I don't know if it's being a pilot that has him glued to the GPS on his iPhone, or some other instinct for altitude and velocity, but before we started up the trail, David turned on an app that monitored our location, elevation gain, and speed.

We hiked the Bucklin Trail, up the west side of the mountain. The first two miles follow an old woods road, and the trail had been recently improved with duck boards, stone steps, and a couple of sturdy bridges across Brewer's Brook.

As pleased as I was to keep up on this wide trail, I experienced a growing unease every time the woman in his phone reported our progress. We covered the first mile in twenty minutes and the second in just nineteen. But I knew this was because we'd hardly begun climbing. The entire hike was only three and a half miles, but our total elevation gain would be more than two thousand feet, most of which was still ahead - and would be steep.

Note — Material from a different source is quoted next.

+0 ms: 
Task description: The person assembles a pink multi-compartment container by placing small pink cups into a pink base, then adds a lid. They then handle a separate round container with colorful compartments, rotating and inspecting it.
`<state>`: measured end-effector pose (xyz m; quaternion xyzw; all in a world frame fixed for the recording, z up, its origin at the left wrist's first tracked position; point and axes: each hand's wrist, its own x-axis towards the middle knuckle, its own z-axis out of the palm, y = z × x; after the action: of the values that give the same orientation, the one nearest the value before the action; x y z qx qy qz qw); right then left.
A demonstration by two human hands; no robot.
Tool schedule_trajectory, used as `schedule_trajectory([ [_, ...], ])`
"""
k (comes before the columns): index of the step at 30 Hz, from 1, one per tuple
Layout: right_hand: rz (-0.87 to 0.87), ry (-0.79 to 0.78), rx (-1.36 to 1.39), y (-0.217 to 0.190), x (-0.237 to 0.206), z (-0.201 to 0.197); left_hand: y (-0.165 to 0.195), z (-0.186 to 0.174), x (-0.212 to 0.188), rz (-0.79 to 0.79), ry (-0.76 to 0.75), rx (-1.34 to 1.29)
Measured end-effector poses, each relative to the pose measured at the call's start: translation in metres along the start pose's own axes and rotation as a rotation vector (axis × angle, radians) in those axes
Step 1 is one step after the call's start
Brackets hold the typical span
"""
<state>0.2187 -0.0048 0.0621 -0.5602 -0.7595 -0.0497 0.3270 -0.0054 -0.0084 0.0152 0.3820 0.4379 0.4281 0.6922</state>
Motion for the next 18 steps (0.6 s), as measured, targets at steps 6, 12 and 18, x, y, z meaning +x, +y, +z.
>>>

Sure enough, the third mile was nature's Stairmaster, and I was pushing myself to keep up - until David yelled over his shoulder, There's so much oxygen here! This is easy! - and ran ahead.

He waited for me where the Bucklin Trail intersects the Long Trail, which we followed to the spur that led to the summit. If the previous mile had been unending stairs, this last pitch was a ladder.

It was one of those end-of-summer days of high pressure, clear skies and a cool breeze that at forty-two hundred feet was cold enough to merit a fleece, a hat, and some high calorie snacks while we enjoyed the long-distance view from the great slab of rock at the top .

Back in the car, David admired the Vermont landscape, especially the pattern of settlement, with small villages punctuating the narrow valleys. And as we arrived home, he sounded wistful. Skiing's the one sport I'm good at, he said. If only it snowed as much here as it does in Colorado, I could live in Vermont.

Deborah Lee Luskin is a writer, speaker and educator.